Developing and evaluating CRISPR-Cas9 edited transgene-free soybeans with dramatic reduction in trypsin and chymotrypsin inhibition based on selfing and phenotyping T1 to T3 seeds

Soybeans (Glycine max) are a major source of plant proteins for food and feed globally. Still, the natural presence of Kunitz trypsin inhibitor (KTI) and Bowman-Birk inhibitor (BBI) compromises their nutrition. In a previous study, the evolution of BBI genes was investigated, and a group of highly expressed seed-specific BBI genes in legumes were found. By using a CRISPR-Cas9 system targeting eight seed-specific BBI genes in soybeans, a hypothesis regarding the physiological role of BBI was validated, and mutants were generated with the drastic reduction in protease inhibition but little changes in agronomic traits. The present study aimed at developing transgene-free soybean mutants with as many homozygous edited BBI genes as possible by selfing segregation, genotyping T0-T2 plants, and phenotyping T1-T3 seeds for potential commercial applications.
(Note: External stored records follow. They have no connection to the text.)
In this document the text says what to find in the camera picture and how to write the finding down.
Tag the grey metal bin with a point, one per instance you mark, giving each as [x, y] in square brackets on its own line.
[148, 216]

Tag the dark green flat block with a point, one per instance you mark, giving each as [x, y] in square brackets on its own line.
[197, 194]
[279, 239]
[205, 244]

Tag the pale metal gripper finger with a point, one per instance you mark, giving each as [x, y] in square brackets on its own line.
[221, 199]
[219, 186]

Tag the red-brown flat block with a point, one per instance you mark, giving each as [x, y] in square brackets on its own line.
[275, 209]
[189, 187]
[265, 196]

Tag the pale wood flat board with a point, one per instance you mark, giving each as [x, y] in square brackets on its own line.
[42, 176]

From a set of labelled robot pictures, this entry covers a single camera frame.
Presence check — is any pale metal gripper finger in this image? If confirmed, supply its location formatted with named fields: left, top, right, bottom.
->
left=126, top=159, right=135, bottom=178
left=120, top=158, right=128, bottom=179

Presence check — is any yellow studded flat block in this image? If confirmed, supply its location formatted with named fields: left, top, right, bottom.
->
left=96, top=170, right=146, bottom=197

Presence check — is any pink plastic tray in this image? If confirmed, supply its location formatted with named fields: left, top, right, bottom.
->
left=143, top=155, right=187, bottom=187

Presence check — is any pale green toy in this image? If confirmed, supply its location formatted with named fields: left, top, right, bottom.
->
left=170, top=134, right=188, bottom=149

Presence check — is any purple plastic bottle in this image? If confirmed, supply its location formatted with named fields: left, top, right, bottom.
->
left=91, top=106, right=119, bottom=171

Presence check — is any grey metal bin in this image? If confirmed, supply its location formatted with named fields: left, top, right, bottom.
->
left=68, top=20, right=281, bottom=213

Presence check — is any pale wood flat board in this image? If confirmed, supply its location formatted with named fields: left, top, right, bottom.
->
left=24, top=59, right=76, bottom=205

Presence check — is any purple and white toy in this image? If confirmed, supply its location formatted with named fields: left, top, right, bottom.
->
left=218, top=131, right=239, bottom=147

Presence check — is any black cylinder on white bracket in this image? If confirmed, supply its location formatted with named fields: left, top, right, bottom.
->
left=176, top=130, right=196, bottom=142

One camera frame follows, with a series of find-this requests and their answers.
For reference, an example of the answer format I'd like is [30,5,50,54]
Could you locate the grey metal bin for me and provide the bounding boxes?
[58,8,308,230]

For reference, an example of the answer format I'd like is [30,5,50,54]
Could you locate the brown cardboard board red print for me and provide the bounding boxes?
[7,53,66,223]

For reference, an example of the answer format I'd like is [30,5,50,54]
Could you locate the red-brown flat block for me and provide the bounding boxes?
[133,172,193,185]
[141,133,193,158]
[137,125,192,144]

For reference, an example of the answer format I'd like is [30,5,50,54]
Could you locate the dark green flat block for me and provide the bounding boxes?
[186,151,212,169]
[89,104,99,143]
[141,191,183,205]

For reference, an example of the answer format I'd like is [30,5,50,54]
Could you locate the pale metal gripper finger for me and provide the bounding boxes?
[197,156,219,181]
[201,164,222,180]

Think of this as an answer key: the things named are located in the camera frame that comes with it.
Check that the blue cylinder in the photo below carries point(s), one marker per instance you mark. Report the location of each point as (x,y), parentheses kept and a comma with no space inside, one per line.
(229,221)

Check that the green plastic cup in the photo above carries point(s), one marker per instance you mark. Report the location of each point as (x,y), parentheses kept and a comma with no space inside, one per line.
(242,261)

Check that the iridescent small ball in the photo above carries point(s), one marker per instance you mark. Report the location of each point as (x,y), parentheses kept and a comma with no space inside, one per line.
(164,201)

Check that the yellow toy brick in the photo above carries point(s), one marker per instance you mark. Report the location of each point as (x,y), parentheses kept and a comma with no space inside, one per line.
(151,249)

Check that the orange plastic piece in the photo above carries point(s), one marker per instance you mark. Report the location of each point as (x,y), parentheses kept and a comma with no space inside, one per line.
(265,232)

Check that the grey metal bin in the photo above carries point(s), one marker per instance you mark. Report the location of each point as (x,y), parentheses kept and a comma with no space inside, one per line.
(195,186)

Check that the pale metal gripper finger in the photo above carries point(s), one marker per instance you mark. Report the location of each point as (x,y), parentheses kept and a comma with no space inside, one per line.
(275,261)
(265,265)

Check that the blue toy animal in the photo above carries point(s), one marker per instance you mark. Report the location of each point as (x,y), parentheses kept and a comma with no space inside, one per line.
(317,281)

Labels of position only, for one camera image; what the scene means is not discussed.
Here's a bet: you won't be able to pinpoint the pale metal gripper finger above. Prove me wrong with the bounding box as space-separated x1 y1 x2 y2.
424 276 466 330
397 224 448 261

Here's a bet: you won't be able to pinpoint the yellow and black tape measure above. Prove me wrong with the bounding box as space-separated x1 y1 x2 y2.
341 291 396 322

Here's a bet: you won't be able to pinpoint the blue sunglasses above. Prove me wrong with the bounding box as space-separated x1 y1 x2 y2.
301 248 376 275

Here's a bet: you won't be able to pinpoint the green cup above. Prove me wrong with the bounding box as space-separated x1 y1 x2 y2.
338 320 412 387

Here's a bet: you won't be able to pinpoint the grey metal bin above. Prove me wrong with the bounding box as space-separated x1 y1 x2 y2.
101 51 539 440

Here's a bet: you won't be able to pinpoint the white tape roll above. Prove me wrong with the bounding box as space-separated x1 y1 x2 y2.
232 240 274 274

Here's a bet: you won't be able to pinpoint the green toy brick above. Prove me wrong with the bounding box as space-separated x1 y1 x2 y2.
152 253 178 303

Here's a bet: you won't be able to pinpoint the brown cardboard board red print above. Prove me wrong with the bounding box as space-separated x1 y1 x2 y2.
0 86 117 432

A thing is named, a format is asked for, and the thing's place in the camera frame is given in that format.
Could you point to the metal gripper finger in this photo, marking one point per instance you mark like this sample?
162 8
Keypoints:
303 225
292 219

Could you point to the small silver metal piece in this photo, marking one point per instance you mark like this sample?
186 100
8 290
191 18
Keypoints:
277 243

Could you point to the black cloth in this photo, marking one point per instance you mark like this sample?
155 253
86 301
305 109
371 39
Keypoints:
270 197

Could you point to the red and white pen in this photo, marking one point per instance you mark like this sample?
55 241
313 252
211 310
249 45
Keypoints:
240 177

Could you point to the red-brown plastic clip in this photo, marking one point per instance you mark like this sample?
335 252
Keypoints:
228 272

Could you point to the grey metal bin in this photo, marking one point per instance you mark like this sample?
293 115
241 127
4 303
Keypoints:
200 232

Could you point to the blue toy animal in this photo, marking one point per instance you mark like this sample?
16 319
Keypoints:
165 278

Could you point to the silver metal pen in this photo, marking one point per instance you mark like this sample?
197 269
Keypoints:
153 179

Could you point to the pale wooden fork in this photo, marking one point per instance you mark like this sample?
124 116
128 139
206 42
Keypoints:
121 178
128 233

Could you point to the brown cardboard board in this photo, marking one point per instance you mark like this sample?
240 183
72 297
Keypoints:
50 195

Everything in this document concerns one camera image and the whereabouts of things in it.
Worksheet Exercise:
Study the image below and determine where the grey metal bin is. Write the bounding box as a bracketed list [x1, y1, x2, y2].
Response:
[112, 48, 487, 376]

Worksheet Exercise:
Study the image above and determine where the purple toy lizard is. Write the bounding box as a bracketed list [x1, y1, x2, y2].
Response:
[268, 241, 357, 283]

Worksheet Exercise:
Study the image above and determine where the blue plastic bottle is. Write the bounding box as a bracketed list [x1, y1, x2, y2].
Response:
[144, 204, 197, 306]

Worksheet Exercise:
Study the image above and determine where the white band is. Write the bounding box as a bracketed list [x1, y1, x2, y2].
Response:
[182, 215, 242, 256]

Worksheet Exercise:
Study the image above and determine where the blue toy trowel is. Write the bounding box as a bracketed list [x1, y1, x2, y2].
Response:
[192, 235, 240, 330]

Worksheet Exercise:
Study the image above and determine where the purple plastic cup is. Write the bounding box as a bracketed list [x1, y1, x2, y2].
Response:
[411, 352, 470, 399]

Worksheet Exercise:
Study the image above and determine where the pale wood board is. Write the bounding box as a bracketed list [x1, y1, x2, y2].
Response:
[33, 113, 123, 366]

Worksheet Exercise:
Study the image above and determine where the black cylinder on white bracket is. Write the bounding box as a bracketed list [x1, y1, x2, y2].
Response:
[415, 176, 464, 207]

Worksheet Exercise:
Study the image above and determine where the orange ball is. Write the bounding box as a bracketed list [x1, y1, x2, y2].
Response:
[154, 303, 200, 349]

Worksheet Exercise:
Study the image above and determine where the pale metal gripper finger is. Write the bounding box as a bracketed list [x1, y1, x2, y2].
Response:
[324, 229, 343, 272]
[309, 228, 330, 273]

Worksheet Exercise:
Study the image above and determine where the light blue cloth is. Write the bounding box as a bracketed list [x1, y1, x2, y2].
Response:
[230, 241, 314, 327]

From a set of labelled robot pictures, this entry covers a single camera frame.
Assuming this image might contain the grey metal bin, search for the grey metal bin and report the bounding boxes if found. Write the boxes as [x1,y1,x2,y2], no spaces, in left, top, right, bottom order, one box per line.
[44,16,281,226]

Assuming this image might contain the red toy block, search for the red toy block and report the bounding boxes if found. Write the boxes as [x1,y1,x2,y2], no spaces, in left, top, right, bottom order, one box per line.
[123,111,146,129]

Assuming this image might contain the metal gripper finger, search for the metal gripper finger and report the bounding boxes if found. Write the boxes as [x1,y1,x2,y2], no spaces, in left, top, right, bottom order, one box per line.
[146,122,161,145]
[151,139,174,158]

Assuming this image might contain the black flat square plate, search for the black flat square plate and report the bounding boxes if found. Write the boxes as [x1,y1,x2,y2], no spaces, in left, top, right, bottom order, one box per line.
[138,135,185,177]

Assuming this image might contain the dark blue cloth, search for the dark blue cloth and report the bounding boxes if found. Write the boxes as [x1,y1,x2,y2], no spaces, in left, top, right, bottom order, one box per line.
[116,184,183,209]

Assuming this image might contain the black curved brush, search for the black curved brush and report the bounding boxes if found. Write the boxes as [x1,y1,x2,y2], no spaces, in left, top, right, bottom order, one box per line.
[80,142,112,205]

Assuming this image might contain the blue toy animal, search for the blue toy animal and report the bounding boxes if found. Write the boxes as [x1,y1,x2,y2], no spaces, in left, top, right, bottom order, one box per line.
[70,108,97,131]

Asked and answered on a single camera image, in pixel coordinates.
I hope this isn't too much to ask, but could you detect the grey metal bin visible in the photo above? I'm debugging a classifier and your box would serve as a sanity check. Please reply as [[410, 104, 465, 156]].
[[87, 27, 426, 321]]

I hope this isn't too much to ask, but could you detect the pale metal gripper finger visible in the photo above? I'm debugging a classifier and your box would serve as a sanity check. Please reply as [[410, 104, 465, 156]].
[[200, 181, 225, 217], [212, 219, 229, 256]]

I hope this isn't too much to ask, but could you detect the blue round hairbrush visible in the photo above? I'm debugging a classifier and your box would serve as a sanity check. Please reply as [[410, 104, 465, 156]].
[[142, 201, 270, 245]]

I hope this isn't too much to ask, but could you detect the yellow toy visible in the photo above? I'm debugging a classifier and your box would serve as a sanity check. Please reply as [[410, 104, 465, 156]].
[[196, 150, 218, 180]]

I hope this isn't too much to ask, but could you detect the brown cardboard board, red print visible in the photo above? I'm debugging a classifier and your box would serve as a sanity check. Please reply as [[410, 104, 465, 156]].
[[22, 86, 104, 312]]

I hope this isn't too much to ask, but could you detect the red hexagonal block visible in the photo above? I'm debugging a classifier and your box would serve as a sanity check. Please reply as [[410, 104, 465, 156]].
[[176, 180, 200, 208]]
From T1 to T2 plants, homozygous mutations increased to five genes with different editing patterns, but T1-T3 seeds, either transgenic or transgene-free, all had drastic and consistent reductions in not only reactive BBI (79–82 %) but also reactive KTI (48–67 %) — an unanticipated change, leading to dramatic reductions in total trypsin inhibition (68–77 %) and total chymotrypsin inhibition (76–81 %) against a wild-type. On SDS-PAGE, mutant seeds exhibited no BBI band but a KTI band as intensive as the wild type. The observation indicated a possible disturbance of the reactive site or binding affinity of KTI to trypsin by significant reduction in BBI. Furthermore, a heating experiment demonstrated that based on BBI content and chymotrypsin inhibition, the mutant soybeans could bypass heating or at least shorten it by half, which is commonly required for conventional soybeans for optimal nutrition. Thus, the new soybeans were commercially valuable.